Si l'incipit peut paraître laborieux, tel un mode d'emploi qu'on s'obligerait à ingurgiter pour comprendre le fonctionnement de l'appareil, je le trouve très bien écrit. Très précis, mécanique, nous découvrons l'endroit même où sont conçus les êtres humains, en même temps que les étudiants venus étudier le Centre d'Incubation et de Conditionnement. Il y a en effet beaucoup de détails et de chiffres, mais le projet narratif n'en paraît que plus précis, construit et pertinent.
Plusieurs passages avec de telles descriptions ponctuent le récit : on continue à explorer le Londres du futur, et cela nous permet également de nous reposer en attendant la suite.
J'ai beaucoup aimé les personnages : leur personnalité est cohérente, très travaillée, de même que leurs relations. Normal me direz-vous, mais il y a de l'idée. On ne se sent pas du tout proches des protagonistes, et c'est encore mieux ! J'ai adoré détester Bernard, le rejeté perfide et lâche, pour qui j'avais pourtant de l'empathie au début ; Lenina, la "bombe" que tout le monde s'arrache, est également très agaçante (hélas, son conditionnement y est pour beaucoup...) ; Helmholtz, le poète incompris ; Mustapha Menier, présence mystérieuse voire mystique, rassure et apaise.
(attention, prochain paragraphe avec spoilers)
Il est vrai que certaines fois, le tout peut sembler un peu trop logique, et même parfois prévisible : la présentation de l'anti "brave new world" au Nouveau-Mexique, réserve pour sauvages ; les sentiments éprouvés par John et Lenina, cet amour naissant qui se révèle finalement impossible, dû à leur éducation et conditionnement respectifs. Mais justement, cette complétude des choses est essentielle pour que le monde paraisse être le "meilleur" !
A la fin du livre, tout rentre dans l'ordre ; même en ayant adoré la fin, je ne sais toujours pas si j'en aurai préféré une autre, comme le renversement de ce monde trop parfait par deux entités si antithétiques : la raison et les sentiments. (Pourtant, les différentes intuitions de Helmholtz l'avaient laissé présager, quelque part...)
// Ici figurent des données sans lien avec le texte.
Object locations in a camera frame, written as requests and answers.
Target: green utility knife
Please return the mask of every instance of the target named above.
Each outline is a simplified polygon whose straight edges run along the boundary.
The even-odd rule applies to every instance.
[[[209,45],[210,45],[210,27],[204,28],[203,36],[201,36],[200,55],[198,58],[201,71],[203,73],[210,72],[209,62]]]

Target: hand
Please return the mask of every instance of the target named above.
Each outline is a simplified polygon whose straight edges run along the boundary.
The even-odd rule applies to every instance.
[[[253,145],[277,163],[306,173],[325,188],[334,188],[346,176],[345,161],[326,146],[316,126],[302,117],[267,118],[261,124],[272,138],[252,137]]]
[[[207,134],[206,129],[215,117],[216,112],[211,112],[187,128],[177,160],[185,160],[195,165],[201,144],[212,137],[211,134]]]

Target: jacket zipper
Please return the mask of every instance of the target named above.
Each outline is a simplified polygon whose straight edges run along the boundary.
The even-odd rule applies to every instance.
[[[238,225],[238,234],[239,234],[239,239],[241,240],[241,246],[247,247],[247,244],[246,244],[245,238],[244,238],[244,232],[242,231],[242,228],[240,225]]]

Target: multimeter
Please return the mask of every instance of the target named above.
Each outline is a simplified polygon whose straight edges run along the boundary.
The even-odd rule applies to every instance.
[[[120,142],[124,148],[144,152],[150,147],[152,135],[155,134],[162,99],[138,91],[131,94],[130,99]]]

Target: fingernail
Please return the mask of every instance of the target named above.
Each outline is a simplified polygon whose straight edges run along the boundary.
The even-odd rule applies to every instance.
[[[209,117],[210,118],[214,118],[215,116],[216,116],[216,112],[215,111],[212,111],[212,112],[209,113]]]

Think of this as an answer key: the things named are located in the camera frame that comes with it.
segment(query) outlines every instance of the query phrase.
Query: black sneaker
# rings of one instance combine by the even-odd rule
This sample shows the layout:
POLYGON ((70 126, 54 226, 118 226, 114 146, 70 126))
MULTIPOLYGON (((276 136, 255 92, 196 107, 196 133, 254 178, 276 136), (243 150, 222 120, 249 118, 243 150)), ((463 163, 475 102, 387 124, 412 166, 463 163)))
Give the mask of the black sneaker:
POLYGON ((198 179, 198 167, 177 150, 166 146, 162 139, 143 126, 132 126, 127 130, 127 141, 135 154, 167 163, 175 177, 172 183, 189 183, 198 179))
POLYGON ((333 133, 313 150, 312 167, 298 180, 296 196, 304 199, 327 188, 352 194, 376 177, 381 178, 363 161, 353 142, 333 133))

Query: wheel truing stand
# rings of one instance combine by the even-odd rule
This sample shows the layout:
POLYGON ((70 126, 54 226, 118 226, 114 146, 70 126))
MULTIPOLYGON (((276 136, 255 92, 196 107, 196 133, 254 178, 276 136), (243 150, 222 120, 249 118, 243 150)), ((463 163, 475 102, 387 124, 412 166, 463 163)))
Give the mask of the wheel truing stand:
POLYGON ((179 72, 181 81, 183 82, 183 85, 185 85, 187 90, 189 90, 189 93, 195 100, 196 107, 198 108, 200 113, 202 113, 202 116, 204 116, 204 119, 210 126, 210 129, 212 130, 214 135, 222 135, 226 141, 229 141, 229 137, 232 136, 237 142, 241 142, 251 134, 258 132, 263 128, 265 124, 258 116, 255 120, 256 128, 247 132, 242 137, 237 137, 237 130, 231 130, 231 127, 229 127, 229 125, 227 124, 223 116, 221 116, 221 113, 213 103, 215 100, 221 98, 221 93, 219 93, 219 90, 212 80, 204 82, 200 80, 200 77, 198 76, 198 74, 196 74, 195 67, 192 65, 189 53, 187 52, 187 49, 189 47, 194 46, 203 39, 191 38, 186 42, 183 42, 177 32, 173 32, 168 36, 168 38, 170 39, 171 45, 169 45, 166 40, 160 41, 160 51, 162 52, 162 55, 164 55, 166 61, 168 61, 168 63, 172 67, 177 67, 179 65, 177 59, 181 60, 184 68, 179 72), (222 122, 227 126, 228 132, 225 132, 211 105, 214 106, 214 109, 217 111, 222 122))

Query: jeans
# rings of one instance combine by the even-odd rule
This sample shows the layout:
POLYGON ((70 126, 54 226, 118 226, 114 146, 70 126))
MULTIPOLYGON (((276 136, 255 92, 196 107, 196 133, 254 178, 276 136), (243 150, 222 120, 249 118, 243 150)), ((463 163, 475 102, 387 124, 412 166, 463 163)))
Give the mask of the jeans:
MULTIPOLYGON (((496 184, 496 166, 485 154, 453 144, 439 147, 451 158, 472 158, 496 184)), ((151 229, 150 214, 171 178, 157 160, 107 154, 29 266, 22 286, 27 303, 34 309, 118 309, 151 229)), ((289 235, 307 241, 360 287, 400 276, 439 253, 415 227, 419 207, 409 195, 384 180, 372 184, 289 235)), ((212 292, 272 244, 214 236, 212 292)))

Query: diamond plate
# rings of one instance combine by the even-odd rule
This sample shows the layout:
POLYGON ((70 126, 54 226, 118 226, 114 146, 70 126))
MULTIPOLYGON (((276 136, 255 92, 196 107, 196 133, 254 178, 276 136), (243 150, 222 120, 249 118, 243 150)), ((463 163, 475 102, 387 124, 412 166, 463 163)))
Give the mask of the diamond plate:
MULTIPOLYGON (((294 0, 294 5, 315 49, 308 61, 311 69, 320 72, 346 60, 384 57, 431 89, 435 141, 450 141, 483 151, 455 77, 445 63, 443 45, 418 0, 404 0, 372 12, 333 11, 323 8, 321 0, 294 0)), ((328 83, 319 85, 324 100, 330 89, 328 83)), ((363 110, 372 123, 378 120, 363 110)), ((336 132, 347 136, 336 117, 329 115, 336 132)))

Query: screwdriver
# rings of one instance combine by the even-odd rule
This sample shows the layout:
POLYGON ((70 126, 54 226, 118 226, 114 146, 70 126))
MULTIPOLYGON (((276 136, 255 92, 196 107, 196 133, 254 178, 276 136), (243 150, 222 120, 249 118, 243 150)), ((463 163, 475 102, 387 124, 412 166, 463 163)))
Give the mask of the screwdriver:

J'ai effectivement regretté que l'amourette entre Lenina et John n'ait pas été plus approfondie : après tout, dans ce monde si carré et organisé, où tout sentiment violent est banni, l'amour présenté comme instinct paraît être l'antidote de ce bonheur trop parfait.
Le circuit de divertissements dans lequel s'inscrivent les personnages m'a beaucoup plu et fait rêver. Entre le Cinéma Sentant, le Golf Magnétique et l'orgue à parfums, on a envie de tout essayer. (Le fait que le principe du Cinéma Sentant ne soit expliqué que tardivement aiguise notre curiosité, et c'est tant mieux !)
Sans parler du fameux soma, cette drogue qui adoucit les mœurs, paraissant être à la croisée entre beuh et MDMA, les effets de la descente post-planement en moins. "Que [...] demander de plus ?"
Ce monde est en effet trop parfait : il semble être une prison dont les protagonistes ne chercheraient pas à s'évader, se complaisant dans leur bonheur et leur pseudo-liberté, qu'ils ne remettent jamais en question.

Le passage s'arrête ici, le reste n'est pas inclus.